What you need to do: Please repeat the data below exactly, with the pictures removed.

Information provided:
-=-=-
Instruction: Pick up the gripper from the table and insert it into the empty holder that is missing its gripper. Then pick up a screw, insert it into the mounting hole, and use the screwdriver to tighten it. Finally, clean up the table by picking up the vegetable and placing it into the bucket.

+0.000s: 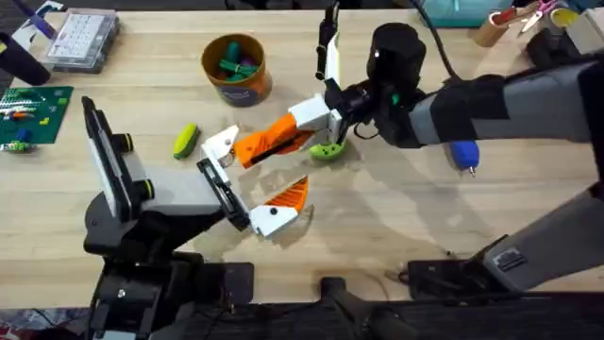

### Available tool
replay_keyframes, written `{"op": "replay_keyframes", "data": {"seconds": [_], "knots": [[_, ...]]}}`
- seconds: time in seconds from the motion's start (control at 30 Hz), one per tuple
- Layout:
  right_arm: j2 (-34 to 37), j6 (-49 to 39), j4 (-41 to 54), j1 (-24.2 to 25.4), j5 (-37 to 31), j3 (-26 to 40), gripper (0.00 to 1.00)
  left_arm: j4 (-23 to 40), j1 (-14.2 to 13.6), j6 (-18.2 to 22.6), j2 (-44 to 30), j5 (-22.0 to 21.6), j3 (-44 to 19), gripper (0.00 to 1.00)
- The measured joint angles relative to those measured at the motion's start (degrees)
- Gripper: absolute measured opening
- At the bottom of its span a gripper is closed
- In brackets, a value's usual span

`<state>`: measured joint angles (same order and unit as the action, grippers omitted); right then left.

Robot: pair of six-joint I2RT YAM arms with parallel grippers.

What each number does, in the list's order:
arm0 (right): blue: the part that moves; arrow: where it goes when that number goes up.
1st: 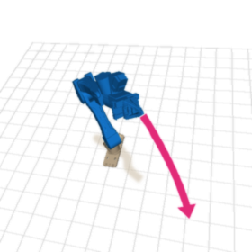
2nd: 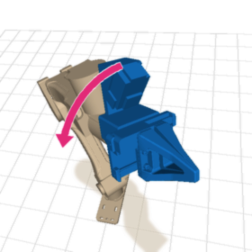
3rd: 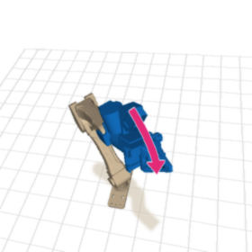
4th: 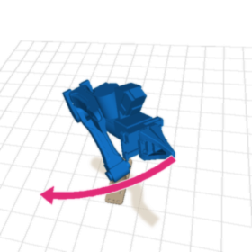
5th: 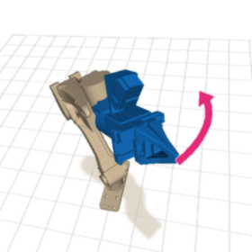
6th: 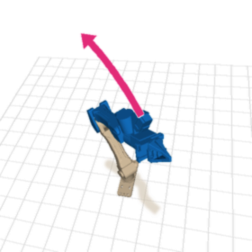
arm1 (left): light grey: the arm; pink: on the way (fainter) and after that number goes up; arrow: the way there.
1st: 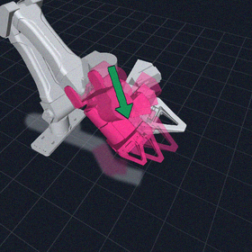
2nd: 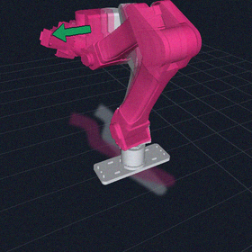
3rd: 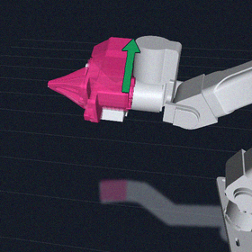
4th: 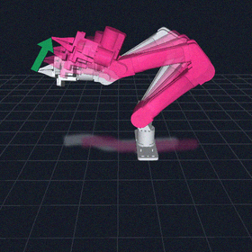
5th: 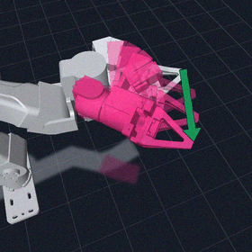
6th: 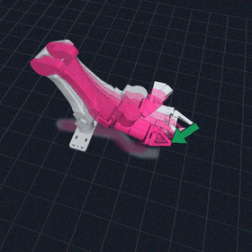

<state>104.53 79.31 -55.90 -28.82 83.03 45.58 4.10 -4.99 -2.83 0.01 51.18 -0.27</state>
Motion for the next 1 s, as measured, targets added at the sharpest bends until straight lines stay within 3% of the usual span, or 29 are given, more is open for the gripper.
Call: {"op": "replay_keyframes", "data": {"seconds": [0.3, 1.0], "knots": [[0.0, -3.1, 5.4, -0.1, -2.8, 0.0, 0.017, 0.2, 0.0, -0.8, 0.0, 1.1, 0.0, 0.989], [0.0, -4.7, 7.5, -3.7, -7.4, 0.8, 0.017, 0.6, 0.1, -1.8, 0.0, 4.5, 0.0, 0.989]]}}
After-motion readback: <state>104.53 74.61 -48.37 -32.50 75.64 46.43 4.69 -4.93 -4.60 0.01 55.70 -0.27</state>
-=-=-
Task answer:
Instruction: Pick up the gripper from the table and insert it into the empty holder that is missing its gripper. Then pick up a screw, insert it into the mounting hole, and use the screwdriver to tighten it. Finally, clean up the table by picking up the vegetable and placing it into the bucket.

+0.000s: 

### Available tool
replay_keyframes, written `{"op": "replay_keyframes", "data": {"seconds": [_], "knots": [[_, ...]]}}`
- seconds: time in seconds from the motion's start (control at 30 Hz), one per tuple
- Layout:
  right_arm: j2 (-34 to 37), j6 (-49 to 39), j4 (-41 to 54), j1 (-24.2 to 25.4), j5 (-37 to 31), j3 (-26 to 40), gripper (0.00 to 1.00)
  left_arm: j4 (-23 to 40), j1 (-14.2 to 13.6), j6 (-18.2 to 22.6), j2 (-44 to 30), j5 (-22.0 to 21.6), j3 (-44 to 19), gripper (0.00 to 1.00)
- The measured joint angles relative to those measured at the motion's start (degrees)
- Gripper: absolute measured opening
- At the bottom of its span a gripper is closed
- In brackets, a value's usual span

`<state>`: measured joint angles (same order and unit as the action, grippers omitted); right then left.

Robot: pair of six-joint I2RT YAM arms with parallel grippers.

What each number does, in the list's order:
arm0 (right): blue: the part that moves; arrow: where it goes when that number goes up.
1st: 
2nd: 
3rd: 
4th: 
5th: 
6th: 
arm1 (left): light grey: the arm; pink: on the way (fainter) and after that number goes up; arrow: the way there.
1st: 
2nd: 
3rd: 
4th: 
5th: 
6th: 

<state>104.53 79.31 -55.90 -28.82 83.03 45.58 4.10 -4.99 -2.83 0.01 51.18 -0.27</state>
Motion for the next 1 s, as measured, targets added at the sharpest bends until straight lines stay within 3% of the usual span, or 29 are given, more is open for the gripper.
Call: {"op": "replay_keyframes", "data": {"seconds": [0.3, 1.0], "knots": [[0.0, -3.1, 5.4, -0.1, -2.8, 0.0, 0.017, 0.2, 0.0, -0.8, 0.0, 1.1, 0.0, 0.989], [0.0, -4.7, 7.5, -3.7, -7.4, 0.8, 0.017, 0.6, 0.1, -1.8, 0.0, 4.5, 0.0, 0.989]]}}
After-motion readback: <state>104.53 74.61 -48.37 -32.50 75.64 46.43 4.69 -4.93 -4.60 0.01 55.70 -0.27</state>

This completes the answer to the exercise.